November 8, 2016 § Leave a comment

turf Remember when I wrote about a neighbor who was “unclear on the concept” of transitioning from a water-hog front yard of grass to one with low water-using plantings? (No? You can read about it here.)

My complaint was that the spread of gravel substituted for grass might have met the letter of the California Friendly® Landscape Incentive Program, but not its spirit. Granted, the new yard had a few drought-tolerant plants scattered about. They were hardly enough, however, to create the “friendly landscape” promoted by the Los Angeles Department of Water & Power and Metropolitan Water District. Those rocks would not convert CO2, a greenhouse gas, to user-friendly oxygen or be good at capturing rainwater. In fact, they would absorb heat and increase temperatures.

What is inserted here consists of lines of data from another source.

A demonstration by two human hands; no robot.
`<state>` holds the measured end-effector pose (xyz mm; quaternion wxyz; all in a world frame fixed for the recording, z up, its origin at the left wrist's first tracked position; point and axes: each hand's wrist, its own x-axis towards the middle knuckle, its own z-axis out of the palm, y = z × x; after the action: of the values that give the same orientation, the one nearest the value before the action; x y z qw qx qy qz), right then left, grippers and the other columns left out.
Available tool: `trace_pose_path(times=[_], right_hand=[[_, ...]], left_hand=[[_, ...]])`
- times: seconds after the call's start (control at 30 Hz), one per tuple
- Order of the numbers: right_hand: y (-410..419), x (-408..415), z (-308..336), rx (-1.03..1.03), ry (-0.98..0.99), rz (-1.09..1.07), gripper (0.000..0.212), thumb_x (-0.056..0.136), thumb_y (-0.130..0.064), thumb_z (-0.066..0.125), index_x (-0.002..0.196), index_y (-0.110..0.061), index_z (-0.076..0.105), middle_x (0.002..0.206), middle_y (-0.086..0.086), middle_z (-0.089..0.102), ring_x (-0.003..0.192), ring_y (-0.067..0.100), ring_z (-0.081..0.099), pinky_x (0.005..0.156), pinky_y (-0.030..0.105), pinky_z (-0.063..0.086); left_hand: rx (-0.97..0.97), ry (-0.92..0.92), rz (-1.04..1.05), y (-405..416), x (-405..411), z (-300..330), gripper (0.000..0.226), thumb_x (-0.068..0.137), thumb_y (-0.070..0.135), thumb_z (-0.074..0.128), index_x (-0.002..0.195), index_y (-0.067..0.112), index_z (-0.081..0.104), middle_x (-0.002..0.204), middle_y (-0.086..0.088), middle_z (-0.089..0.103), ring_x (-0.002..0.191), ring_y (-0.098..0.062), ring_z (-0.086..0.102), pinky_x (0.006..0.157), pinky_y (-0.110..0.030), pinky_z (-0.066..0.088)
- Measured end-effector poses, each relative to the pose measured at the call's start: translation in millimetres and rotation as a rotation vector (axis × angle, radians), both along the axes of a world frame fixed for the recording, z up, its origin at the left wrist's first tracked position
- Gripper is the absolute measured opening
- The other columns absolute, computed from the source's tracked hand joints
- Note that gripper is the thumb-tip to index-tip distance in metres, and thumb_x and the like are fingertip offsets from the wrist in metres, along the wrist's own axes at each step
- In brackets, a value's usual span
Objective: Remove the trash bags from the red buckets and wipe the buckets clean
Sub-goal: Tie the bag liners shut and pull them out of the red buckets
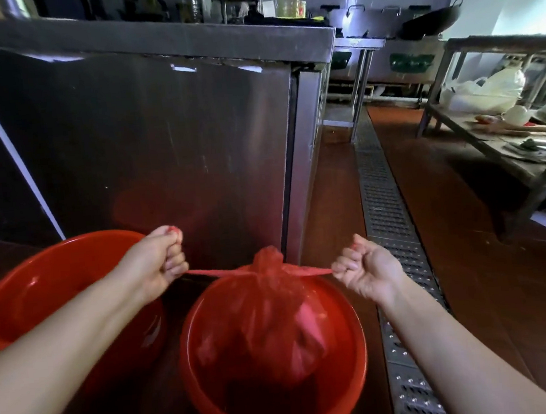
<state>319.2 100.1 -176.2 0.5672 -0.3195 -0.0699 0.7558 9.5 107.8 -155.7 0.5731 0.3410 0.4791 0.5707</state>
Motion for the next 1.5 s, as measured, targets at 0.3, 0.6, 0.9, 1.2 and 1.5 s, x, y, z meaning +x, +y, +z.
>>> trace_pose_path(times=[0.3,0.6,0.9,1.2,1.5], right_hand=[[-5.5,30.3,-29.8,-0.129,-0.105,-0.117,0.062,0.100,-0.025,0.031,0.039,-0.015,0.033,0.037,-0.002,0.026,0.028,0.012,0.019,0.039,0.016,0.024],[1.7,2.4,6.4,0.355,-0.774,0.163,0.051,0.099,-0.020,0.041,0.061,0.002,0.065,0.068,0.005,0.060,0.077,0.016,0.061,0.084,0.032,0.052],[-2.9,-66.7,47.3,0.683,-0.879,0.358,0.028,0.095,-0.021,0.049,0.081,0.002,0.057,0.067,0.000,0.056,0.062,0.016,0.051,0.066,0.024,0.042],[-5.5,-63.5,-17.9,0.441,-0.616,0.256,0.030,0.098,-0.033,0.036,0.093,-0.014,0.059,0.106,0.007,0.065,0.091,0.014,0.064,0.083,0.030,0.046],[-33.9,-65.5,-62.1,0.571,-0.822,0.395,0.017,0.090,0.003,0.048,0.091,-0.013,0.050,0.066,-0.002,0.065,0.060,0.007,0.060,0.058,0.019,0.046]], left_hand=[[-0.205,0.098,0.139,-9.3,-41.8,-34.9,0.034,0.099,0.005,0.027,0.068,0.015,0.035,0.032,0.010,0.023,0.024,-0.002,0.018,0.031,-0.007,0.019],[-0.447,-0.025,-0.253,-28.3,-6.4,-1.6,0.023,0.098,0.012,0.035,0.086,0.005,0.053,0.034,0.008,0.023,0.023,-0.003,0.018,0.028,-0.013,0.011],[-0.333,0.024,-0.686,-27.0,76.2,20.2,0.026,0.097,0.018,0.038,0.105,0.018,0.063,0.038,0.010,0.022,0.028,-0.001,0.017,0.031,-0.014,0.010],[-0.398,-0.187,-0.596,-28.1,77.9,19.4,0.029,0.098,0.019,0.037,0.072,0.012,0.048,0.033,0.008,0.021,0.022,-0.002,0.019,0.025,-0.014,0.011],[-0.398,-0.309,-0.286,-19.0,40.7,34.2,0.030,0.098,0.016,0.038,0.070,0.011,0.047,0.032,0.006,0.022,0.021,-0.004,0.018,0.025,-0.014,0.012]])
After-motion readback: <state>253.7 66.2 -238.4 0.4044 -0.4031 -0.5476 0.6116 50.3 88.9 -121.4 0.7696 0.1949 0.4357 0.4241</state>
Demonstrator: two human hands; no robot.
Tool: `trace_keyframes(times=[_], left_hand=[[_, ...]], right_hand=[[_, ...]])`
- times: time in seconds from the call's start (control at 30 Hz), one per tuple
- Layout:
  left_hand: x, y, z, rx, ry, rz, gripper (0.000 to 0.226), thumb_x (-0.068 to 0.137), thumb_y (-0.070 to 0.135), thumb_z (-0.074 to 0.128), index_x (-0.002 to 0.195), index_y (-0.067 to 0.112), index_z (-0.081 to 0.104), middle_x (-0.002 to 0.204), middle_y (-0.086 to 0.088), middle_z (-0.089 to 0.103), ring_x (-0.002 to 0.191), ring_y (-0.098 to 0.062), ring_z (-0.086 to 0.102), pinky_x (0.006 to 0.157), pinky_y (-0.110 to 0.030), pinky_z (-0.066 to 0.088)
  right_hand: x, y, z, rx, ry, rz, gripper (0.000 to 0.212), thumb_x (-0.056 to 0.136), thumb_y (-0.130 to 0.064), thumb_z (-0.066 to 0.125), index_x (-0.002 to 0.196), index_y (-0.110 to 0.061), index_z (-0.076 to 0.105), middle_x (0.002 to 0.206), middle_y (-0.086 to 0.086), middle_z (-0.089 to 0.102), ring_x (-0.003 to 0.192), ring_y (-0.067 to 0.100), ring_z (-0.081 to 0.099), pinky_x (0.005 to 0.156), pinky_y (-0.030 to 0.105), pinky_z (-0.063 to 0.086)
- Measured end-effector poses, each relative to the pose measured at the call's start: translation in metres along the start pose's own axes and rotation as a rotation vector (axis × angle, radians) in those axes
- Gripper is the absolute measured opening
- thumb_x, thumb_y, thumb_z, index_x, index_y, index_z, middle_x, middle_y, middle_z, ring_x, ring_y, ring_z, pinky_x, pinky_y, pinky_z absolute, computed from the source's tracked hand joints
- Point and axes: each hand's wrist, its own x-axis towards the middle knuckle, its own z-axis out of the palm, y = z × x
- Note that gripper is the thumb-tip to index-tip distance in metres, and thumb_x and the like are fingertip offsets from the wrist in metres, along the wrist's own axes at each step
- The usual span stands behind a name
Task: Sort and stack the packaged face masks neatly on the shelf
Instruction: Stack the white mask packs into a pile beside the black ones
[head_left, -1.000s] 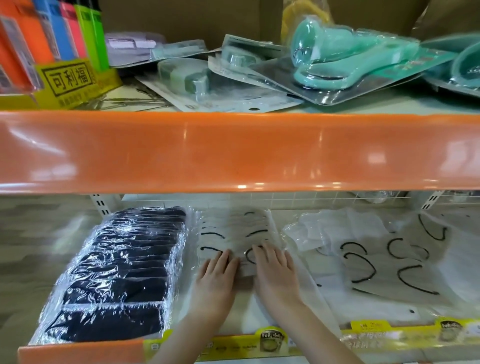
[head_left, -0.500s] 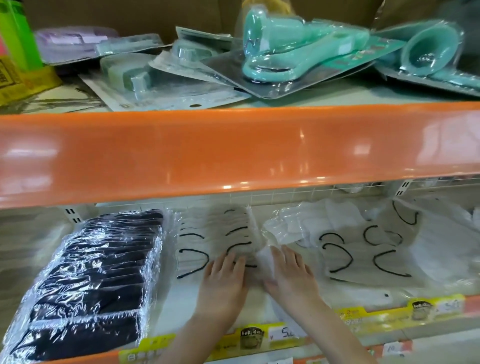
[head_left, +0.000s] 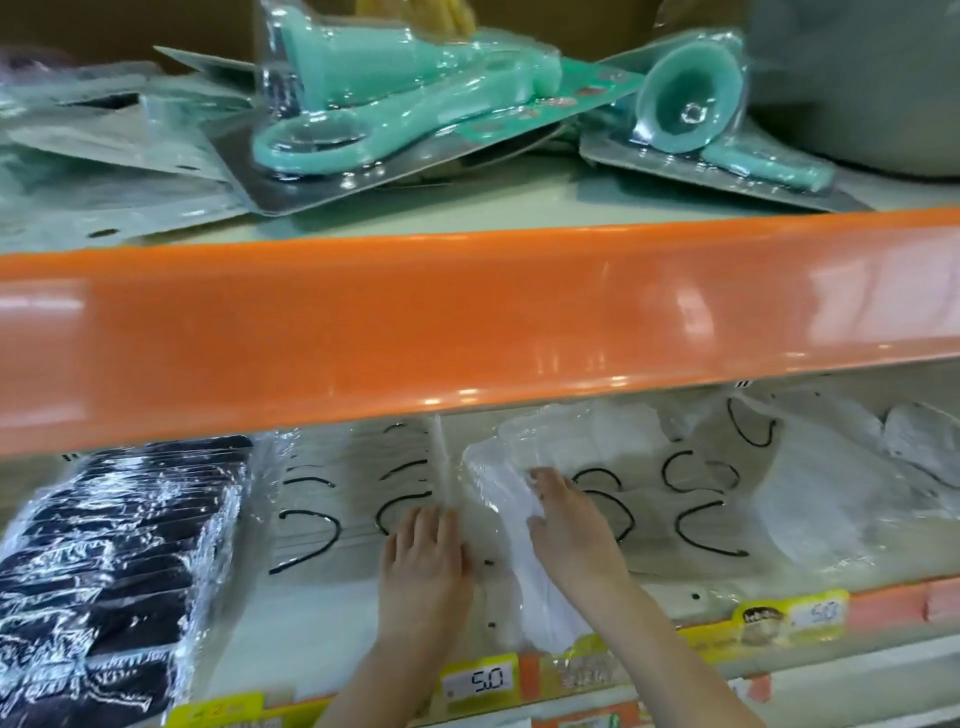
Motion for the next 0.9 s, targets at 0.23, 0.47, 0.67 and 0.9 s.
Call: trace_keyframes(times=[0.23,0.47,0.67,0.9], left_hand=[[0.020,0.044,0.008,-0.086,-0.005,0.171,0.032,0.078,0.026,0.041,0.107,0.022,0.053,0.105,0.002,0.064,0.103,-0.017,0.054,0.076,-0.033,0.053],[0.026,0.098,0.027,-0.122,-0.079,0.263,0.028,0.074,0.023,0.044,0.093,0.020,0.064,0.092,0.004,0.065,0.087,-0.019,0.061,0.069,-0.026,0.049],[0.032,0.135,0.037,-0.060,-0.266,0.370,0.036,0.078,0.044,0.038,0.089,0.026,0.067,0.085,0.009,0.064,0.080,-0.014,0.065,0.068,-0.022,0.050],[0.056,0.147,0.041,0.056,-0.501,0.162,0.078,0.084,0.061,0.009,0.142,0.015,0.035,0.149,-0.001,0.033,0.140,-0.020,0.025,0.113,-0.038,0.020]], right_hand=[[0.043,0.033,-0.039,0.308,0.146,0.051,0.047,0.093,-0.006,0.052,0.136,-0.013,0.035,0.123,0.009,0.054,0.071,0.010,0.056,0.046,0.016,0.036],[0.081,0.061,-0.047,0.235,0.074,0.087,0.064,0.089,0.003,0.050,0.145,-0.012,0.023,0.132,0.014,0.041,0.097,0.022,0.050,0.066,0.024,0.039],[0.081,0.083,-0.053,0.037,0.123,0.022,0.050,0.091,0.006,0.042,0.139,-0.007,0.038,0.136,0.014,0.038,0.115,0.028,0.045,0.087,0.032,0.042],[0.057,0.115,-0.067,-0.083,0.131,-0.079,0.033,0.095,-0.010,0.045,0.127,-0.011,0.053,0.127,0.010,0.050,0.122,0.026,0.044,0.097,0.036,0.041]])
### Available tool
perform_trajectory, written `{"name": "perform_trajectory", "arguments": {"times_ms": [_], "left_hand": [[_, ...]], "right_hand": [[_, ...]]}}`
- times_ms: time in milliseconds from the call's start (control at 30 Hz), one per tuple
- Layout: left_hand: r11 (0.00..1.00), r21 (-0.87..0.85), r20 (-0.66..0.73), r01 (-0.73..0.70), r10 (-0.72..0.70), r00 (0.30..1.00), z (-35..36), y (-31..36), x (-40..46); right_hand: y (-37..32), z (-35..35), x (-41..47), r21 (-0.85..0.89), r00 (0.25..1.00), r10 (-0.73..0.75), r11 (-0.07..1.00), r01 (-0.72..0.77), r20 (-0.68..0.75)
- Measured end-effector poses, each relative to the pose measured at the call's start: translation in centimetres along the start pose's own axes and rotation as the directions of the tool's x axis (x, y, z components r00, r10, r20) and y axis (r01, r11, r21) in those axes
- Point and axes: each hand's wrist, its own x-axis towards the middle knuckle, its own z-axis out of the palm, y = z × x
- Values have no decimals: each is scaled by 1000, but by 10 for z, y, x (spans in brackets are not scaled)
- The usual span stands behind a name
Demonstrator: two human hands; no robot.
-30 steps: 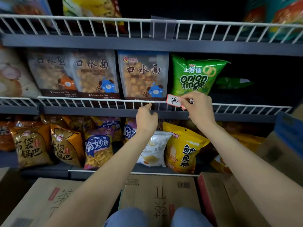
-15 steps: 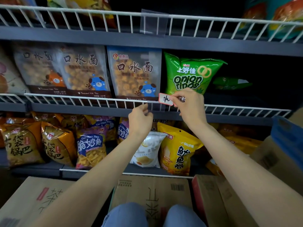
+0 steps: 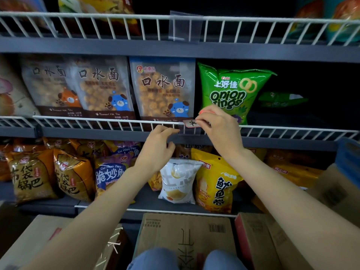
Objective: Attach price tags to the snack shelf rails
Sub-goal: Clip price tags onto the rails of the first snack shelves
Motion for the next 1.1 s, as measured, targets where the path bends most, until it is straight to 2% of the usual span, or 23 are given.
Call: {"name": "perform_trajectory", "arguments": {"times_ms": [67, 133, 233, 333, 567, 833, 967, 1100], "left_hand": [[999, 0, 44, -52, 52, 998, -3, -2, 0], [993, -119, 106, -28, 41, 994, -4, -2, -1], [958, -280, 151, 58, -16, 988, -4, -4, -1], [952, -307, 123, 17, 22, 992, -1, 0, 2], [988, -98, 65, -116, 123, 990, 0, 6, 18], [983, 131, 61, -130, 123, 990, -1, 16, 34], [981, 168, 67, -94, 84, 994, -4, 20, 39], [966, 236, 93, -109, 89, 992, -6, 22, 42]], "right_hand": [[0, 5, -2, -61, 999, -10, 998, 13, 47], [0, 8, -4, -97, 996, 7, 995, 1, 85], [1, 9, -4, -99, 985, 110, 990, -98, 129], [2, 11, -4, -52, 974, 195, 980, -190, 115], [-3, 17, -8, 60, 944, 323, 943, -327, 62], [0, 6, -7, -4, 952, 241, 970, -244, 188], [1, -1, -5, -12, 953, 230, 972, -233, 195], [-3, -3, -3, -74, 957, 168, 985, -155, 234]]}}
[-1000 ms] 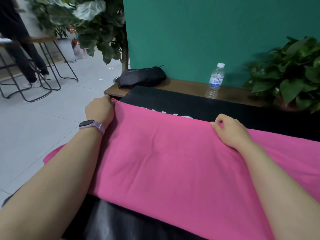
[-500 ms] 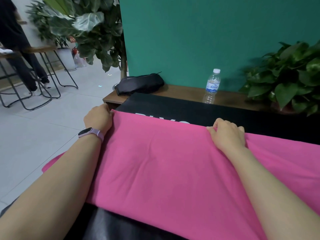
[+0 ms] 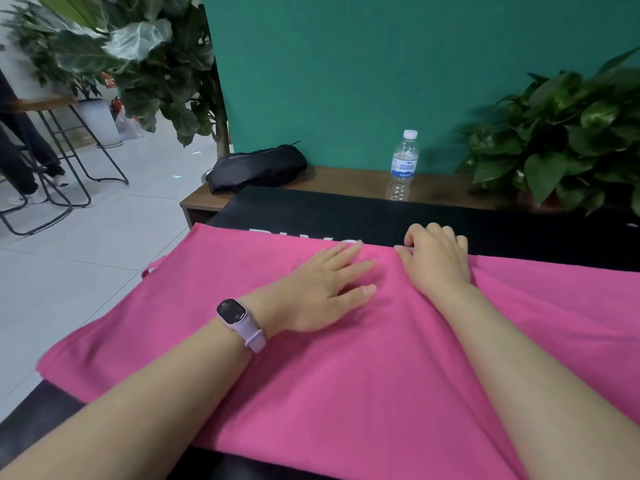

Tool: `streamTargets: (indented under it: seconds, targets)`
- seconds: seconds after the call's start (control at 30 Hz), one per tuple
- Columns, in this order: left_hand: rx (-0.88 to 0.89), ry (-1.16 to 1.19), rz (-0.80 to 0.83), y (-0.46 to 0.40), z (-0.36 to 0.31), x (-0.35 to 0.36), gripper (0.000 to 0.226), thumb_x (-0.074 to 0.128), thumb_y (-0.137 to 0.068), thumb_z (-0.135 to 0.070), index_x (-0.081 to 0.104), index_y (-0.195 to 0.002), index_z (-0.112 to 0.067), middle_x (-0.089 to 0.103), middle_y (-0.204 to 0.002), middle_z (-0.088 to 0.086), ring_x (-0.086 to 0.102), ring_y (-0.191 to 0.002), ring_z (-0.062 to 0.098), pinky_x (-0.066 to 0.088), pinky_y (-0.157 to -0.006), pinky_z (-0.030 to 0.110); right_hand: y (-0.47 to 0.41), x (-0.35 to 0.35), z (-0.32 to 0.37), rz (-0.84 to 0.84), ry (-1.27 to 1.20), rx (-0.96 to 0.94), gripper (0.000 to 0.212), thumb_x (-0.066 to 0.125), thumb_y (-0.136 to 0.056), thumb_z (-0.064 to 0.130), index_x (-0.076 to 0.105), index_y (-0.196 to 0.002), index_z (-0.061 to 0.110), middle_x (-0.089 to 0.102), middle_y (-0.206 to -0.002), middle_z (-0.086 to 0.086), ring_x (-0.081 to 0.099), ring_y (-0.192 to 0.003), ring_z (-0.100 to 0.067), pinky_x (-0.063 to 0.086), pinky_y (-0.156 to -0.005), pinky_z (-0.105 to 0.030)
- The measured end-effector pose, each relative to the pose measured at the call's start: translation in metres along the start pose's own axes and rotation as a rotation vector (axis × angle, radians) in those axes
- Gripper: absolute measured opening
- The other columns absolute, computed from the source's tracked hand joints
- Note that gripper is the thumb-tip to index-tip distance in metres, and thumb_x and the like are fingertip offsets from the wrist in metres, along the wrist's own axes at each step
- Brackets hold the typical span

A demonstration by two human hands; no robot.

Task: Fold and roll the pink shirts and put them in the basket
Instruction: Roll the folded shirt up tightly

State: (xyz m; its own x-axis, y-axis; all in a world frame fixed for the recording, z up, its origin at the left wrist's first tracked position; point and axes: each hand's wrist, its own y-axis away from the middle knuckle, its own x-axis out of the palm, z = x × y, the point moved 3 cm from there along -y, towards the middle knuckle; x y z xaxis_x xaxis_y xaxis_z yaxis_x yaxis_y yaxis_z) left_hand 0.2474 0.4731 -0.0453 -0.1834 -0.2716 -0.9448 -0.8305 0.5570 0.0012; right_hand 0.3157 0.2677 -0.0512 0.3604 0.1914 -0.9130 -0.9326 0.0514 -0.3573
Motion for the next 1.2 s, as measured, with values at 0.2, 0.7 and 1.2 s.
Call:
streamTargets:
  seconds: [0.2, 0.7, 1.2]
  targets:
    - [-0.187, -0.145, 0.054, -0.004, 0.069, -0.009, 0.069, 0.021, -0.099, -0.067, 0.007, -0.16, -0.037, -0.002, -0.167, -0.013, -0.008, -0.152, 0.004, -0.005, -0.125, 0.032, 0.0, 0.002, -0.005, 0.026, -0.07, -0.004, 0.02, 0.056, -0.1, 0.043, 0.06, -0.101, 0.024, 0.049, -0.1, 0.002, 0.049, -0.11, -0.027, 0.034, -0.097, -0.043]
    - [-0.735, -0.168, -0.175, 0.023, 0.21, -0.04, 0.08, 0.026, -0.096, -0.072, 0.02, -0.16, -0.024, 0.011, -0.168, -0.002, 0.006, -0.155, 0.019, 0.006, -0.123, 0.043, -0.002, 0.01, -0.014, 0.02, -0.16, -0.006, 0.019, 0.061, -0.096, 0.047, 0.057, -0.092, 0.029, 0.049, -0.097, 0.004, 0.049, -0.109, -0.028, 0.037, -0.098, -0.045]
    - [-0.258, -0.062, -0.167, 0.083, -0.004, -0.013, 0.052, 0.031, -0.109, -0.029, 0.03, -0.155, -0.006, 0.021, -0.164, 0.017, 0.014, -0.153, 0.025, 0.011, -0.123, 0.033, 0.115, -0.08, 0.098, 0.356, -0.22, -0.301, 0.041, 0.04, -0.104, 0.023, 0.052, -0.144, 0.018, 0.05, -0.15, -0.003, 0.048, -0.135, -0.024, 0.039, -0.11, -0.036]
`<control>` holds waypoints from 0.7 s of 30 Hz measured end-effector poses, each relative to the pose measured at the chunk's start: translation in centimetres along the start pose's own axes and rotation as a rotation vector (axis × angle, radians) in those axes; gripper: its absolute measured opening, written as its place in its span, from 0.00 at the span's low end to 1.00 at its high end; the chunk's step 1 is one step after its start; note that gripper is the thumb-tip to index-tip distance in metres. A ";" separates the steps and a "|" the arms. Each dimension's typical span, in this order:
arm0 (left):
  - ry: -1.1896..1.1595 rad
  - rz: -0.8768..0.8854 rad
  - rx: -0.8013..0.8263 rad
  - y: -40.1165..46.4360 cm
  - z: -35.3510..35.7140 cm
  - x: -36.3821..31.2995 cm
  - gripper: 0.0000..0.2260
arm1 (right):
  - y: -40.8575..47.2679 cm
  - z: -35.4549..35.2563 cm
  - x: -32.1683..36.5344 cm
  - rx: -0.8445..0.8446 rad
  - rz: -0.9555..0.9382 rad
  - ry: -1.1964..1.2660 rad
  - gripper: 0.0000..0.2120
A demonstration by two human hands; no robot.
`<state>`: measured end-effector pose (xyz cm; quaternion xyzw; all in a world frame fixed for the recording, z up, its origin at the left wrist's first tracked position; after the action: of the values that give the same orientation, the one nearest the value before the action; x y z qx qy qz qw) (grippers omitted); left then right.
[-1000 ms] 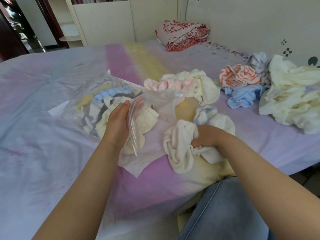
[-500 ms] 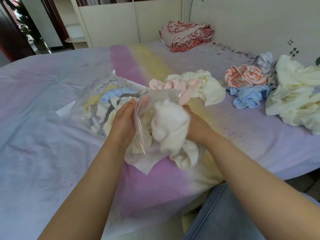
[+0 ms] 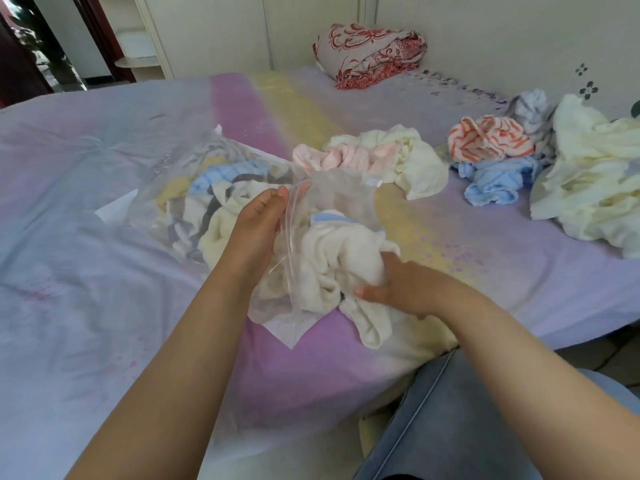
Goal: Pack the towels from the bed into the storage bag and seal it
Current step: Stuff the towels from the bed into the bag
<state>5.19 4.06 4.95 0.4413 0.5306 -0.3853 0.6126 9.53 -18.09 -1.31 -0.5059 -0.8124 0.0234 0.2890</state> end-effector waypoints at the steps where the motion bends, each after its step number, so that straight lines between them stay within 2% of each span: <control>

Turns out, I was on to something.

Bloomberg Businessweek recently featured an investigation into what the two water agencies got in return for their $428 million incentive program. The story focused on the work of a company called Turf Terminators that banked 12 percent, $44 million, of that pot o’ gold, the largest single share.

california-friendly-landscaping-image-englishTurf Terminators was created by a couple of 20-something entrepreneurs who jumped into the program just as the MWD raised its rebate from $1 to $2 a square foot in 2014. City residents can get an additional $1.75 from the LADWP for a juicy total of $3.75 for every square foot of lawn removed. The company’s pitch to homeowners was that in return for rights to whatever rebate was owed them, Turf Terminators would replace their lawns for free. And Turf Terminators would even handle the paperwork.

Technically, the company should not have been in the rebate game: Landscapers were required to be in business three years in order to participate. Turf Terminators solved this problem by buying out a contractor who’d been around for a while and, presto change-o, the subsidies began to flow.

Turf Terminators claimed that in less than two years, it removed 16 million square feet of grass from 12,000 lawns. Not everyone was happy with the results, however, and they vented on Yelp. This lament from a Porter Ranch homeowner was typical.

So here’s the deal: before you hire anyone to rip up your yard consider the implications of what that means. Your front yard will look like a crappy gravel parking lot or an abandoned drive-in theater. If your grass already looked bad then this just might be an improvement.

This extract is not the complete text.